By the afternoon, it isn’t subtle anymore.
It’s in the way people look at me like they’re waiting for something. A slip. A confession. A performance. I move through it without giving them any of that.
Bella sticks close, quieter now, eyes sharp. She doesn’t say I told you so. She doesn’t need to.
My phone stays face-down on the table between classes. Eric hasn’t texted again. That’s deliberate. On both sides.
“Someone posted,” Bella says finally, low.
I don’t react. “Posted what.”
“Nothing concrete,” she says. “Which is almost impressive. No names. No pictures. Just vibes and implication.”
I exhale slowly. “Where.”
She slides her phone toward me.
A private story. Someone I recognize but don’t know well enough to confront without it becoming a scene.
Wild how people really move once they think no one’s watching.
No names. No context. A handful of eyes reacting already.
“That could be about anything,” I say.
Bella snorts. “Please. It’s about you and Eric. Everyone knows that now.”
“Everyone doesn’t,” I reply. “Enough people do.”
That’s worse.
A girl walks past our table, pauses just long enough to look at me, then keeps going. Not hostile. Curious. Like I’m a question she hasn’t decided how to answer yet.
I stand. “I’m not sitting here.”
Bella’s already on her feet. “Lead the way.”
We walk. People watch. Some don’t bother hiding it anymore.
“This feels like being famous without consent,” Bella mutters.
“It’s temporary,” I say.
“You’re sure?”
“No,” I admit. “But panicking won’t make it shorter.”
We round the corner, and I almost run straight into Eric.
He stops short too. This time there’s no graceful avoidance. No reroute.
Just us.
Bella freezes beside me. “Oh.”
Eric looks tired. Not physically — emotionally. Like he’s been carrying restraint around all day and it’s getting heavy.
“Can we talk,” he says. Not quietly. Not loudly. Just direct.
I meet his eyes. “Here?”
“Yes,” he says. “Because avoiding it made it worse.”
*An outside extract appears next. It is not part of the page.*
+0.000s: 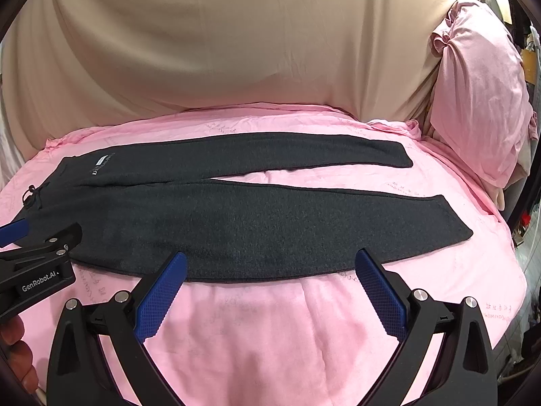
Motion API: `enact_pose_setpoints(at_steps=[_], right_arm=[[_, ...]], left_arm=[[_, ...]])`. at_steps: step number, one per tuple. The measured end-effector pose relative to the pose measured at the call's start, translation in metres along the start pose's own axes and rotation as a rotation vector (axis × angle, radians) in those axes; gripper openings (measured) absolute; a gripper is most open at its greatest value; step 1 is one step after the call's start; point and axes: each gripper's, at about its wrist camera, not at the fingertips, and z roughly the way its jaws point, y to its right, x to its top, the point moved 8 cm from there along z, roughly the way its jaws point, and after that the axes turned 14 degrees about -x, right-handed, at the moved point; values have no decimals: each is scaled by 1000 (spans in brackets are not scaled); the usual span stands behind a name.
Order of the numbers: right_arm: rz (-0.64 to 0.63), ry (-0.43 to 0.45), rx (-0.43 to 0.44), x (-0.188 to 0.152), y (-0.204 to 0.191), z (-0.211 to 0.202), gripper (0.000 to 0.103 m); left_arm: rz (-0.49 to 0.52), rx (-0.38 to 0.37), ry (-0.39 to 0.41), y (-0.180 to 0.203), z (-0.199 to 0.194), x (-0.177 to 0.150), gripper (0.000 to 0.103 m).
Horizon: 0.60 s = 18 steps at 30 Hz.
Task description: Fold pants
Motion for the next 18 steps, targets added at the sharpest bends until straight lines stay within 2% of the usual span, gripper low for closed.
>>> enact_pose_setpoints(at_steps=[18], right_arm=[[-1,-2,0,1,0,2,98]], left_arm=[[7,-5,-10,3,6,2,91]])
Bella lifts both hands. “I’m going to stand exactly over there and pretend I don’t exist.”
She doesn’t wait for permission.
Eric watches her go, then looks back at me. “I didn’t want this to spread.”
“Neither did I,” I reply. “But silence didn’t stop it.”
“I know,” he says. “I was wrong about that.”
I cross my arms. “Then why did you disappear.”
He doesn’t dodge it. “Because I didn’t trust myself to handle this without making it about us instead of about you.”
“That is making it about us,” I say.
He exhales. “You’re right.”
A beat. People pass. Some slow. Some don’t.
“I asked you to talk privately,” he continues, “because I didn’t want you dealing with this alone.”
“You don’t get to decide that for me,” I say. “Again.”
He nods. “I’m learning.”
I study him. “Are you.”
“Yes,” he says. “Because watching people speculate about you while pretending I wasn’t involved felt worse than being uncomfortable.”
That lands.
“I’m not asking you to explain yourself,” he adds. “I’m asking you not to shut me out.”
“I didn’t shut you out,” I reply. “I just didn’t chase you.”
A corner of his mouth lifts. “That tracks.”
Silence stretches — not empty, not hostile.
“I don’t regret last night,” I say finally. “But I won’t be managed because of it.”
“I don’t want to manage you,” he says. “I want to be honest with you.”
“That’s a dangerous thing to want,” I reply.
“I know,” he says. “That’s why I’m standing here.”
Bella clears her throat loudly from across the hall. “Time check!”
Eric glances at her, then back to me. “This isn’t over.”
“No,” I say. “It isn’t.”
We don’t touch. We don’t smile.
But we stop pretending this is something that can be folded away quietly.
And judging by the way a few people are openly watching now, neither does anyone else.